Part 2: Research question
America is a meritocracy, and many people believe that a quality education can improve one’s life. Since 1980, women have surpassed men in conferring of bachelor’s degrees. With college-educated women now making up a higher share of the American workforce, my question explores whether sex and confidence in the educational institutions in America are independent or associated.
In other words, does confidence in educational institutions vary by sex?
Part 3: Exploratory data analysis
This question deals with the variables: “sex” and “coneduc”. We will exclude observations marked “NA” in the GSS Codebook for both of these variables.
#filtering data
gss_na <- gss %>%
filter(!is.na(sex), !is.na(coneduc)) %>%
select(sex, coneduc)
#table of counts
tbl = table(gss_na$sex, gss_na$coneduc)
tbl##
## A Great Deal Only Some Hardly Any
## Male 5087 9346 2415
## Female 6605 11976 2793The total number of male responses from our data is 16848. The total number of female responses from our data is 21374. The total number of responses from our data is 38222.

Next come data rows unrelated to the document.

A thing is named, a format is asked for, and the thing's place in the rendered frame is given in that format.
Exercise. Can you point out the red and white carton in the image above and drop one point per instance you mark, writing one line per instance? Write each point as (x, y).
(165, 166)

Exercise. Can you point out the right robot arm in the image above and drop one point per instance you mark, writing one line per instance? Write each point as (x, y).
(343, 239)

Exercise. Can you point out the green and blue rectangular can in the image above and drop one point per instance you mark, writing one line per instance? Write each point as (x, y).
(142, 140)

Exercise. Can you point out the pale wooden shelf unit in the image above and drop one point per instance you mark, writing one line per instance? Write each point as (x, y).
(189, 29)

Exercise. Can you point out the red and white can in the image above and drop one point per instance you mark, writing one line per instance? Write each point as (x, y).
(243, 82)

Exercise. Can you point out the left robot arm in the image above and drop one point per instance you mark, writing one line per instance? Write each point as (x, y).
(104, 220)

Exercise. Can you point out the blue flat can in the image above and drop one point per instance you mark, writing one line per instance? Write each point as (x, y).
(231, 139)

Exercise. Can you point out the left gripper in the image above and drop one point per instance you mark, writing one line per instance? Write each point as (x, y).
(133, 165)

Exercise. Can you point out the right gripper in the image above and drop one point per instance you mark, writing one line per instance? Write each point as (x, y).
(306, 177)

There are more women sampled than men, but we would expect the observed counts to be close in proportion if sex and confidence in education are independent of each other. Based on the observed counts, there seems to be a difference. However, we cannot determine whether this difference is statistically significant without conducting a chi-square independence test.

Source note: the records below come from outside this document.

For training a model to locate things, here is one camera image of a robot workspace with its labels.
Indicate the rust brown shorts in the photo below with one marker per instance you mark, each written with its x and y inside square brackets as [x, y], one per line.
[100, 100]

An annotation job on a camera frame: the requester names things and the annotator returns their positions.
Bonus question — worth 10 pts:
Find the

#visual portrayal of observed counts
ggplot(data = gss_na, aes(x = sex, fill = coneduc)) + geom_bar(position=position_dodge())
This bar plot offers a visual representation of the observed counts. Based on this plot, it appears that the distribution of counts are relatively similar across both sex. To determine whether sex and confidence in education are independent or if there is a statistically significant difference between sexes in confidence, we would need to conduct a chi-square independence test.
Part 4: Inference
Step One: State the hypotheses
Null Hypothesis: Sex and confidence in educational institutions are independent. Confidence in educational institutions do not vary by sex.

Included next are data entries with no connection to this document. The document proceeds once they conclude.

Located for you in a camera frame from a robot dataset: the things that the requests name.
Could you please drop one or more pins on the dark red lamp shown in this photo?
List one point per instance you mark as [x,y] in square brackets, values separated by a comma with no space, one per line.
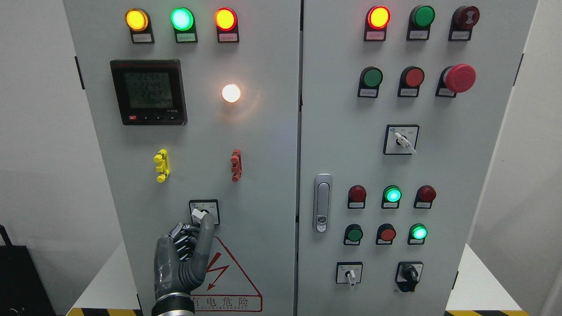
[425,197]
[357,196]

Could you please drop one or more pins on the yellow indicator lamp top left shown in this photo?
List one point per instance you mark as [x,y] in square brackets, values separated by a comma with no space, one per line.
[139,25]

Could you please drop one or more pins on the dark red lamp left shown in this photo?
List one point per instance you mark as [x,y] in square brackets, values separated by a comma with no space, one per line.
[357,196]

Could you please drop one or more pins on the green push button upper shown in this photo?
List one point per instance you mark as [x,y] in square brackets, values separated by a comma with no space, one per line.
[369,82]

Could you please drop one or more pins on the red-rimmed orange indicator lamp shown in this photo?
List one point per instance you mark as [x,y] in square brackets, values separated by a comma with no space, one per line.
[226,21]

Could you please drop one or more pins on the red lit indicator lamp right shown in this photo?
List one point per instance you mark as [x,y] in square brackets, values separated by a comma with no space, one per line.
[376,23]

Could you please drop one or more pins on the red push button upper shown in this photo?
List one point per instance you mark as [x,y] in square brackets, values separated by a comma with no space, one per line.
[410,80]

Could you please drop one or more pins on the green lit lamp middle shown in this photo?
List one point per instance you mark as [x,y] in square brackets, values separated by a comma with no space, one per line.
[391,197]

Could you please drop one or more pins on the silver door latch handle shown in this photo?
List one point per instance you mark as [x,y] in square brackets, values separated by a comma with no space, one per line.
[322,202]

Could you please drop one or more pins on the grey left cabinet door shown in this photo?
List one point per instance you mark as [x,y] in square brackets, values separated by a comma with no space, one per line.
[257,213]

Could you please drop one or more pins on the small white-handled selector switch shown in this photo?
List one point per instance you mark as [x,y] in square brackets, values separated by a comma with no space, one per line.
[349,273]

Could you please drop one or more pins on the dark red buzzer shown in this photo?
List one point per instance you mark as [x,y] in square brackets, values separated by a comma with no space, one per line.
[462,22]

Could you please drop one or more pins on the grey right cabinet door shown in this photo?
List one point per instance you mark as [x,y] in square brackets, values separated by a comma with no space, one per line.
[343,135]

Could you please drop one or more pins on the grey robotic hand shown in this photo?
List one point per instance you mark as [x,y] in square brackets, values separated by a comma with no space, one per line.
[171,274]

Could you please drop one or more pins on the grey cabinet door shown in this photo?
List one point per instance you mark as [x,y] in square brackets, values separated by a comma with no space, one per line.
[257,213]
[343,135]

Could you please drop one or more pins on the black digital power meter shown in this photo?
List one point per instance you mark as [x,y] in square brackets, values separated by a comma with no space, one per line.
[149,92]

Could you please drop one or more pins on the white-handled rotary light switch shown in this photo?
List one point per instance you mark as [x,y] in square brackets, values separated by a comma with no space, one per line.
[199,207]

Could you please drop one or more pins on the black bag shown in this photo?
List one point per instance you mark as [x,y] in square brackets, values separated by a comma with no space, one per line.
[21,290]

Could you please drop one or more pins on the green push button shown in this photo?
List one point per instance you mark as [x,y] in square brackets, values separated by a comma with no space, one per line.
[353,235]
[369,82]

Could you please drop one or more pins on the green unlit indicator lamp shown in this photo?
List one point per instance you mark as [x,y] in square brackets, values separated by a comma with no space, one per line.
[420,20]

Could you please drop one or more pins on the green lit button lower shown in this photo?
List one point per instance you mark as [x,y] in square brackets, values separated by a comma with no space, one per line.
[417,234]

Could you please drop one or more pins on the black knob selector switch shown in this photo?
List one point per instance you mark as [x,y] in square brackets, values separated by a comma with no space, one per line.
[408,275]

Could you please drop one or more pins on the dark red lamp right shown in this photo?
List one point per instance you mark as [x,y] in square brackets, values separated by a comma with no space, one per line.
[425,197]

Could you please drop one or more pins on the red mushroom emergency stop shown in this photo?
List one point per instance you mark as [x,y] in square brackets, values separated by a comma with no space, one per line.
[455,79]

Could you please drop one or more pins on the green push button lower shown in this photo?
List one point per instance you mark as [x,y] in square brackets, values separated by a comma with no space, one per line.
[353,235]

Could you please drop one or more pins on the silver black robot forearm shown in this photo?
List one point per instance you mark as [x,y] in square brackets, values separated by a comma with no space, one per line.
[174,304]

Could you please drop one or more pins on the red electric hazard warning sticker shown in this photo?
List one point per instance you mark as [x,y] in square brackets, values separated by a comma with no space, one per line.
[227,287]

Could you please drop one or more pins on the small clear light bulb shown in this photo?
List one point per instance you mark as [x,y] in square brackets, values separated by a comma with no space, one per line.
[231,93]

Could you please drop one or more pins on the red push button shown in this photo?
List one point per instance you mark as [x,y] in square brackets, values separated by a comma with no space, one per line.
[385,235]
[410,80]

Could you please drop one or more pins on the green lit indicator lamp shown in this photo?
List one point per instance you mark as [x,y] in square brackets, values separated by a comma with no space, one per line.
[183,22]

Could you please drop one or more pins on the white-handled selector switch upper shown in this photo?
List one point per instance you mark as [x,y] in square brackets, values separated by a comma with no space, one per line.
[401,139]

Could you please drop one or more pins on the red push button lower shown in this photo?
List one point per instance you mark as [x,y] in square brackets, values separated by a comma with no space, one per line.
[385,235]

Alternative Hypothesis: Sex and confidence in educational institutions are associated. Confidence in educational institutions vary by sex.
Step 2: Check conditions
Independence: We can assume independence within groups because the respondents were randomly selected. Also, 16,488 is less than 10% of the total male population in the US and 21,374 is less than 10% of the total female population in the US.
Sample Size: Each cell has more than 5 cases, thus we satisfy the sample size condition.
Step 3: State the method(s) to be used and why and how
As we are dealing with two categorical variables, we will be using the chi-square independence test. The chi-square independence test, like the chi-square goodness of fit test, evaluates how different observed counts are from the expected counts. As we are doing a chi-square test, there is no associated confidence interval.
We will reject the null hypothesis if our p-value is less than our significance level (alpha-value of .05).
Step 4: Perform inference
##
## Pearson's Chi-squared test
##
## data: tbl
## X-squared = 13.168, df = 2, p-value = 0.001382The degrees of freedom is found by (number of rows - 1)(number of columns - 1).
Step 5: Interpret results
Our data has a p-value of .001. As the p-value is less than our alpha-value, we reject the null-hypothesis (sex and confidence in educational institutions are independent) in favor of the alternative hypothesis (sex and confidence in educational institutions are associated). The data provides convincing evidence that sex and confidence in educational institutions are associated.